正常な場合は教育活動で毎期プラスの資金収支差額が生まれ、それを施設等の設備投資に充当し、もし足りなければ、足りない分をその他の活動(財務活動)で借入を行います。もしくは、教育活動で生じたプラスの資金収支差額をその他の活動で借入金の返済に充当することになります。いずれにしても、教育活動部分でプラスの資金収支差額が生まれないと、設備投資や借入金の返済ができなくなり、過去の運用資産の蓄積を取り崩すことになります。

4.貸借対照表について

「貸借対照表」は、令和8年3月31日時点における資産、負債、純資産の内容および残高を表し、学校法人としての財政状態を明らかにするものです。

「資産の部」合計は2,714億7,800万円となり、前年度と比較して20億9,800万円減少しています。

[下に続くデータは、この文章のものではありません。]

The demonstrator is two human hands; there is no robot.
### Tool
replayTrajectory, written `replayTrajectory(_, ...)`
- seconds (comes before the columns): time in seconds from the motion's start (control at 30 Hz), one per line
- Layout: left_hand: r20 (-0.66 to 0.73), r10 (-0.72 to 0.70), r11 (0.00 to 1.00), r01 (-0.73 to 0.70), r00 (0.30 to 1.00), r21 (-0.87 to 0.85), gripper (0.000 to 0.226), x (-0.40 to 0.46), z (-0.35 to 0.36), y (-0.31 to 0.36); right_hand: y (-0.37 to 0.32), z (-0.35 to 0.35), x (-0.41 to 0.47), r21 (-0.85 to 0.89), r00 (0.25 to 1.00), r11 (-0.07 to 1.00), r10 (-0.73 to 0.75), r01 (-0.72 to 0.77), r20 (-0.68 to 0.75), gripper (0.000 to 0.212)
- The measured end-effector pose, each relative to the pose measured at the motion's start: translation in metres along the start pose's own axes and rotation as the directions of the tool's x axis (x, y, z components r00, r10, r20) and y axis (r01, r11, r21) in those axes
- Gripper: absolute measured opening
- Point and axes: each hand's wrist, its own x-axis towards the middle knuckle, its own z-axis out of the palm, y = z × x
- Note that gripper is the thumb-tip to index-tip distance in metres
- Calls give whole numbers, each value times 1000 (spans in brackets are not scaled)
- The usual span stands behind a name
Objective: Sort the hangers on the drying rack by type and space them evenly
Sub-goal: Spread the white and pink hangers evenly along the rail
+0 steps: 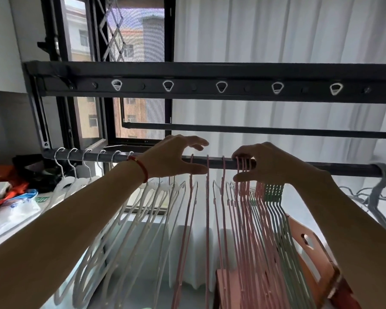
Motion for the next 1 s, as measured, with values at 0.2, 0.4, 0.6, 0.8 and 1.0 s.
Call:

また、「負債の部」合計は528億1,800万円となり、前年度と比較して31億5,500万円増加しています。その結果、基本金と繰越収支差額を合算した「純資産(自己資金)の部」合計は、2,186億6,000万円となり、前年度と比較して52億5,200万円減少しています。資産総額に含める純資産(自己資金)の割合は、80.5%で前年度から1.3ポイント減少しています。

令和7年度決算では、事業活動収支計算書における経常収支差額は32億9,400万円の支出超過となり、日本私立学校振興・共済事業団が作成している「定量的な経営判断指標に基づく経営状態の区分」において、B0の「イエローゾーンの予備的段階」に位置していることになります。

しかしながら、近年の急激な物価上昇により諸経費は増大し、人件費も年々上昇傾向にあります。加えて、大規模地震への備えとして進めている耐震化に係る施設整備費およびそれに伴う減価償却費も増加しています。

在学生・保護者、卒業生、地域社会といったステークホルダーの期待に応えていくためには、法人運営の基盤である財政の安定的な強化が不可欠です。また、教育・研究・医療のさらなる充実を図るためには、限られた経営資源を選択と集中の観点から効果的に配分していく必要があります。

関係者各位のご理解とご協力をよろしくお願いします。